> [EXERCISE DESCRIPTION]: All lines from the entries below that contain the string "follows" should be copied out.
========================================
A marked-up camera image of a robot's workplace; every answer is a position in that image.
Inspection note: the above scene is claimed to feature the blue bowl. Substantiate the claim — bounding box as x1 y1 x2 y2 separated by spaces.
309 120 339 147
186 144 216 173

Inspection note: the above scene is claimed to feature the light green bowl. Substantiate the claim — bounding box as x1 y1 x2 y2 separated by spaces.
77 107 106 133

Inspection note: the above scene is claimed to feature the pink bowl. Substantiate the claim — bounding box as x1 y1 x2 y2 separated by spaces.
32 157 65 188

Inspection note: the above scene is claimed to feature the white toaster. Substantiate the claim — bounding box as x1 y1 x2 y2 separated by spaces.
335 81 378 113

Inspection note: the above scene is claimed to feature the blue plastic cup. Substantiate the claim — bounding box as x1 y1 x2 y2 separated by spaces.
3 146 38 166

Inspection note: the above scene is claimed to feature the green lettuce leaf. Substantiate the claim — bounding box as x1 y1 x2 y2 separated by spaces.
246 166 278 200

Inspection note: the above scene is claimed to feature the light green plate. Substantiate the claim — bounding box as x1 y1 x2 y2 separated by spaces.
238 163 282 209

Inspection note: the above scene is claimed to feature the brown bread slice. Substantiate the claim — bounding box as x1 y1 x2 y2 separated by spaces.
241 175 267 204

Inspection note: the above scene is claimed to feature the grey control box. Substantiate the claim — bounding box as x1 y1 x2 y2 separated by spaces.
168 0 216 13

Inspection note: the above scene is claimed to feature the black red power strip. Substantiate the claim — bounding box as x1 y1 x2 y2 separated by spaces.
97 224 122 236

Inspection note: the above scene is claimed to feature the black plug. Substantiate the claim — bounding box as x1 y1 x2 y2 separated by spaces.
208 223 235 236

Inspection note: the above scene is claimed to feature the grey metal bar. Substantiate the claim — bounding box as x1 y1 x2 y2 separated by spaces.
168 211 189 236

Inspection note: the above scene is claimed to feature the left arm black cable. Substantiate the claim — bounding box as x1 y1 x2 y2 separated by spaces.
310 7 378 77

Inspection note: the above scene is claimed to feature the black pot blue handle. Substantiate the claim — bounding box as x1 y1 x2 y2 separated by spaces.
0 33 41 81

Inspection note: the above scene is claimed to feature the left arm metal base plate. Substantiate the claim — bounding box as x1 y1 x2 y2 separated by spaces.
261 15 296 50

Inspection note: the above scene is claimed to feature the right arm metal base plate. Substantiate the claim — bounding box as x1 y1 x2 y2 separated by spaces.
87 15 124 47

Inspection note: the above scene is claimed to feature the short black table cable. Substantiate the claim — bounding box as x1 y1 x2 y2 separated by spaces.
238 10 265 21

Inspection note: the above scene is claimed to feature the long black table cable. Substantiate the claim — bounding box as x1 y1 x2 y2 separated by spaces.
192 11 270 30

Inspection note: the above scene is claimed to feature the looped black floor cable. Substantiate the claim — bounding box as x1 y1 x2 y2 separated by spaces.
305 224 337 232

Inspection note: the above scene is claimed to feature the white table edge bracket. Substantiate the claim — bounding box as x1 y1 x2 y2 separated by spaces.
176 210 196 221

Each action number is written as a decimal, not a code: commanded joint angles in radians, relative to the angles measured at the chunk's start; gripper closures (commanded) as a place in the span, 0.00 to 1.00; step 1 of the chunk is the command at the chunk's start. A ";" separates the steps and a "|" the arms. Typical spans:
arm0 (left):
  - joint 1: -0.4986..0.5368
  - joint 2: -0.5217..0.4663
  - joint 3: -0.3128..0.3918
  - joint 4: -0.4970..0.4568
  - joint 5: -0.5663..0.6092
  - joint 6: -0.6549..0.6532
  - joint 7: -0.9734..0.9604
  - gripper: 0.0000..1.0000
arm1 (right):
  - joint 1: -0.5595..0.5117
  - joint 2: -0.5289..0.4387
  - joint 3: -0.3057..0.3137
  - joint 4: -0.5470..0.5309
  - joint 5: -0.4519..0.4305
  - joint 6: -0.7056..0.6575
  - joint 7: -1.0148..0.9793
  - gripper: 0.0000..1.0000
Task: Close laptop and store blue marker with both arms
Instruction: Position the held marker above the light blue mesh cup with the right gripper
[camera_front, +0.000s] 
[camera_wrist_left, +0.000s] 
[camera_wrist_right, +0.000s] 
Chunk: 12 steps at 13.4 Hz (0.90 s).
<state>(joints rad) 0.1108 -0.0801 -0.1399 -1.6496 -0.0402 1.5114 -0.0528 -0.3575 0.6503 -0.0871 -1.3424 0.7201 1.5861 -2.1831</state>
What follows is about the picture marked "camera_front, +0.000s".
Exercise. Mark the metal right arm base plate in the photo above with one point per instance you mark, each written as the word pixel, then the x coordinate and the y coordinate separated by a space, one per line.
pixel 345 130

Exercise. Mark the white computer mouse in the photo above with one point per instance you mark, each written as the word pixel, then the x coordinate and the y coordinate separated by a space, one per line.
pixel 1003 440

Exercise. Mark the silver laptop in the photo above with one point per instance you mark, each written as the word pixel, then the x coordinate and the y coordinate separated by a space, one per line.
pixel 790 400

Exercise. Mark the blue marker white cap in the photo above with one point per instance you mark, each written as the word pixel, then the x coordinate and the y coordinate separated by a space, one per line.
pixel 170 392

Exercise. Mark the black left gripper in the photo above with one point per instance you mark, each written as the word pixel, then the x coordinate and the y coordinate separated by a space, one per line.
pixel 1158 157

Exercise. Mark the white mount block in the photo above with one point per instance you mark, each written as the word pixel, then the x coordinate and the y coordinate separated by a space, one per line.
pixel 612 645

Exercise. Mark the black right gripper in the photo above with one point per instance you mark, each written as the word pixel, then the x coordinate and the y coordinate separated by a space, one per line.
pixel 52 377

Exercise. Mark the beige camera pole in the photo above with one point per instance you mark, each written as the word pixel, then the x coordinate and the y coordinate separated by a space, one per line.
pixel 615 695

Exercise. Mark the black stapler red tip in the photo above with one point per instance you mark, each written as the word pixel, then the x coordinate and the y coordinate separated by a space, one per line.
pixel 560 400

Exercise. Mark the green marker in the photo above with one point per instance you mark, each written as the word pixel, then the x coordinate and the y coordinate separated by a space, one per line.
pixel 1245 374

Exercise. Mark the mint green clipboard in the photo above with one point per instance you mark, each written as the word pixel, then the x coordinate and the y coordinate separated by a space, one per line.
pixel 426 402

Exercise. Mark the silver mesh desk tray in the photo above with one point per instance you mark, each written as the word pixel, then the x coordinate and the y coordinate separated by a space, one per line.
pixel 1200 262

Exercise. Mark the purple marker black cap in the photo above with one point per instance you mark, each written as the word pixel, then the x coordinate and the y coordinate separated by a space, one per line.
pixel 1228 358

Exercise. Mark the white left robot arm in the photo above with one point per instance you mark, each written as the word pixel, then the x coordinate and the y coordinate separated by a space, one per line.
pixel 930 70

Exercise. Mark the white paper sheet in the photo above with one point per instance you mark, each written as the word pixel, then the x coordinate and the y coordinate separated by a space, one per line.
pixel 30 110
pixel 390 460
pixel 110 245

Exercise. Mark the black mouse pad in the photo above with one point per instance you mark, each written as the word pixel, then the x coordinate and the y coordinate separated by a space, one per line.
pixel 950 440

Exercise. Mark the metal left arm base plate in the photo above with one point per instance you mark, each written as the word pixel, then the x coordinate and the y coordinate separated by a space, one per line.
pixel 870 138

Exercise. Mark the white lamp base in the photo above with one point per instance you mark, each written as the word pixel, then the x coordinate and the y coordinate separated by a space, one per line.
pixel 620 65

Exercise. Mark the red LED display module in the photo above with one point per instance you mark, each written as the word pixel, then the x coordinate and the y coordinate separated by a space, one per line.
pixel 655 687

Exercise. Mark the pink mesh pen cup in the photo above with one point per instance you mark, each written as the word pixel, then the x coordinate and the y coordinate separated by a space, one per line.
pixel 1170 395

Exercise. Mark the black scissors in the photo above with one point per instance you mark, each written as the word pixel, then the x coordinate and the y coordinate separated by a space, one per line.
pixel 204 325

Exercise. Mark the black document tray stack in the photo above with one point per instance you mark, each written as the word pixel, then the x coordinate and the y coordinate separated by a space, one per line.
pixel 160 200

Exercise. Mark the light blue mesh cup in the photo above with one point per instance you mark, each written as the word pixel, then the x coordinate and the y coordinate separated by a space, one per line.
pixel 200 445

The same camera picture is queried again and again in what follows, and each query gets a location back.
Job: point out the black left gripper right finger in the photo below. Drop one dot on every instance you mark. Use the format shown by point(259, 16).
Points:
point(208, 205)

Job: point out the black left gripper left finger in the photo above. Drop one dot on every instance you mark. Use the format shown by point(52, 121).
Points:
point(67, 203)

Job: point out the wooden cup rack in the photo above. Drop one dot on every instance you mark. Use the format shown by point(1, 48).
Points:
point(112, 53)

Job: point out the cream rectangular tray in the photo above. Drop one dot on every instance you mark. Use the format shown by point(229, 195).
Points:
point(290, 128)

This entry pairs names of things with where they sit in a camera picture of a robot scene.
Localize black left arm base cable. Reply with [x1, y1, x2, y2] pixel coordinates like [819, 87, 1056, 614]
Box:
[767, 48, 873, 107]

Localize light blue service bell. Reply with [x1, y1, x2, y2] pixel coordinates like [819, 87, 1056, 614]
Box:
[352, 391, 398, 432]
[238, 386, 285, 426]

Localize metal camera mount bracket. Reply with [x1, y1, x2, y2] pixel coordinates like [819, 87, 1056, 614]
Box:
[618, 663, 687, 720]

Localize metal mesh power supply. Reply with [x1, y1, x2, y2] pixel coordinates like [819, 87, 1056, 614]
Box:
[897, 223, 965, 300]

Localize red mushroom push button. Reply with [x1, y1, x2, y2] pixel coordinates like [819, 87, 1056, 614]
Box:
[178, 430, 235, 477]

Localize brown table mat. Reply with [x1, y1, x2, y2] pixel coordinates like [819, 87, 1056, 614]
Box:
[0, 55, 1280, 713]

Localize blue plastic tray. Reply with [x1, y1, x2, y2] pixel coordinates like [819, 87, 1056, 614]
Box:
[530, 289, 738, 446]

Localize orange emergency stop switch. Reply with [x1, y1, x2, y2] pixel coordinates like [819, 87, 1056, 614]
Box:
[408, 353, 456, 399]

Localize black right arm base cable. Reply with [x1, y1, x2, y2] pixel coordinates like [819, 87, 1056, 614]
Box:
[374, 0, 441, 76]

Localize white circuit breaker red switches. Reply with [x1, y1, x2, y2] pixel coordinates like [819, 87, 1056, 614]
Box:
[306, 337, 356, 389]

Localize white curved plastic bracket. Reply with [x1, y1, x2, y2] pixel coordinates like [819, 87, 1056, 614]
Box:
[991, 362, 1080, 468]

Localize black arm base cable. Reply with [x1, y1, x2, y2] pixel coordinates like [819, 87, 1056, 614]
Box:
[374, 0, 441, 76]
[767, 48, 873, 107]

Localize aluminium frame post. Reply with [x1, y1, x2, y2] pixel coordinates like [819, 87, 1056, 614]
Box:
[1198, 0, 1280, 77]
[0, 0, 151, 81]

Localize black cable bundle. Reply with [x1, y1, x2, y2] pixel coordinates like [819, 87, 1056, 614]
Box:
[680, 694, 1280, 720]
========================================
> [WRITTEN ANSWER]:
What follows is about the picture marked "camera_front, +0.000s".
The same camera picture is queried again and again in what follows, and each query gets a location back.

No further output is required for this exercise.